━━ SUPPLIED MATERIAL ━━

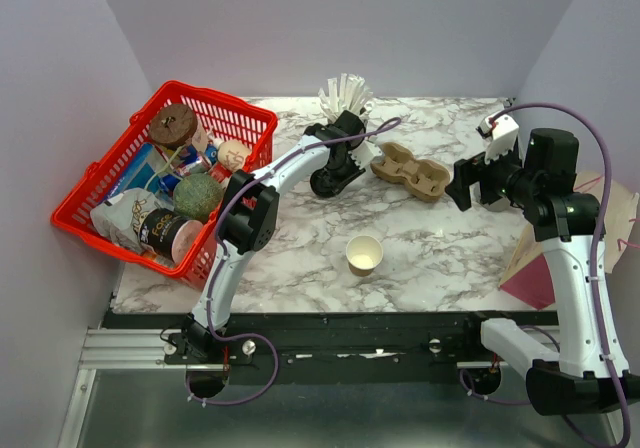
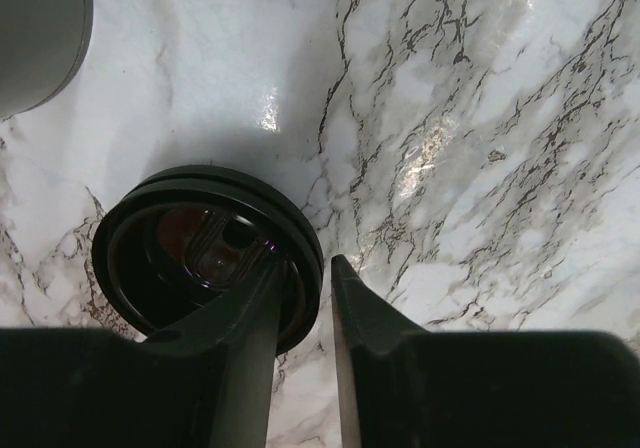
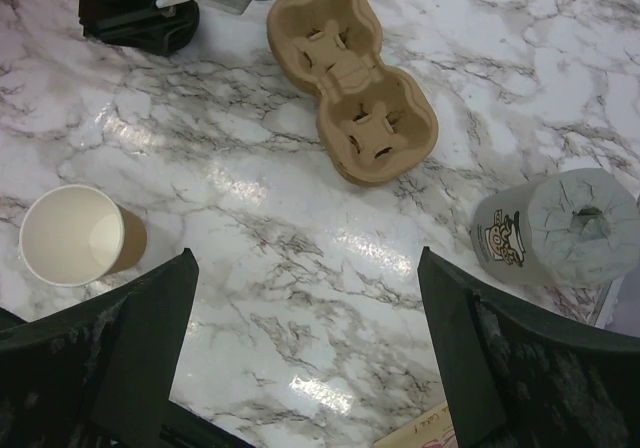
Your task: Pack the takeout coffee
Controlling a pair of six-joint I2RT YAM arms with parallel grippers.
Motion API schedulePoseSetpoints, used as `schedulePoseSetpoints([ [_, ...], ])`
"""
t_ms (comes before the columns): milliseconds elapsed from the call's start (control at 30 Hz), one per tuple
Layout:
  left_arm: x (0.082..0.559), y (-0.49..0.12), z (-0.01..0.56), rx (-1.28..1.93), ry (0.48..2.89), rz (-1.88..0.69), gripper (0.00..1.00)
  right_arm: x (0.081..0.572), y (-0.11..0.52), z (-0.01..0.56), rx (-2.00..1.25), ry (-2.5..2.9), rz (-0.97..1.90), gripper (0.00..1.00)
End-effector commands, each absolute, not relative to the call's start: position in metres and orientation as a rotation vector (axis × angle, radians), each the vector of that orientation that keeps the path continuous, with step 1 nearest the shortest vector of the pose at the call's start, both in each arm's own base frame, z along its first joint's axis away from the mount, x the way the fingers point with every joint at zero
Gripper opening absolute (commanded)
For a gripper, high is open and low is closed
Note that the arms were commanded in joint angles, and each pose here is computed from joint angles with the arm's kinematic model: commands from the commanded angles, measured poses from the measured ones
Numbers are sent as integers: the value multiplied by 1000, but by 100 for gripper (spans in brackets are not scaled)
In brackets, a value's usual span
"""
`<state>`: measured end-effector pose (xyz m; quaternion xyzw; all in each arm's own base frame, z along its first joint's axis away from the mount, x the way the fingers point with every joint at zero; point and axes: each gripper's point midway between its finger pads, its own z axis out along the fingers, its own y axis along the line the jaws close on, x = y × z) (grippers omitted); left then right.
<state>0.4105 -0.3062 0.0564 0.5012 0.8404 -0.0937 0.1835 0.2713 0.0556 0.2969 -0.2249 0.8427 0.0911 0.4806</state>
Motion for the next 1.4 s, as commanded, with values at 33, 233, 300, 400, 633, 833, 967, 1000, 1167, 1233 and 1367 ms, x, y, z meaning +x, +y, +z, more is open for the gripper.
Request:
schedulePoseSetpoints([
  [33, 419, -308, 60, 1390, 2349, -255, 36, 272, 54, 291, -550, 2066, 217, 100],
  [233, 418, -307, 58, 1388, 2364, -256, 33, 271, 54, 290, -550, 2069, 216, 100],
  [300, 417, -308, 58, 1392, 2365, -260, 32, 271, 54, 290, -552, 2067, 216, 100],
  [400, 418, -305, 57, 1386, 2372, -251, 32, 271, 54, 290, -550, 2063, 214, 100],
  [633, 418, -305, 55, 1383, 2379, -244, 36, 271, 54, 292, -550, 2058, 213, 100],
  [833, 415, -305, 53, 1384, 2393, -253, 34, 271, 54, 291, -553, 2059, 213, 100],
  [967, 414, -304, 52, 1387, 2397, -255, 33, 272, 53, 291, -551, 2061, 211, 100],
  [1000, 414, -305, 52, 1385, 2398, -255, 33, 272, 53, 292, -551, 2058, 210, 100],
  [1167, 414, -305, 52, 1386, 2399, -260, 31, 273, 54, 293, -553, 2053, 210, 100],
  [1233, 413, -304, 50, 1387, 2406, -259, 30, 273, 54, 292, -553, 2055, 210, 100],
  [1367, 411, -304, 48, 1392, 2412, -263, 26, 273, 53, 291, -551, 2058, 210, 100],
])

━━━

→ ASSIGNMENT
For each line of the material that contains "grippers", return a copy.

→ SOLUTION
Controlling a pair of six-joint I2RT YAM arms with parallel grippers.
`<state>`: measured end-effector pose (xyz m; quaternion xyzw; all in each arm's own base frame, z along its first joint's axis away from the mount, x the way the fingers point with every joint at zero; point and axes: each gripper's point midway between its finger pads, its own z axis out along the fingers, its own y axis along the line the jaws close on, x = y × z) (grippers omitted); left then right.

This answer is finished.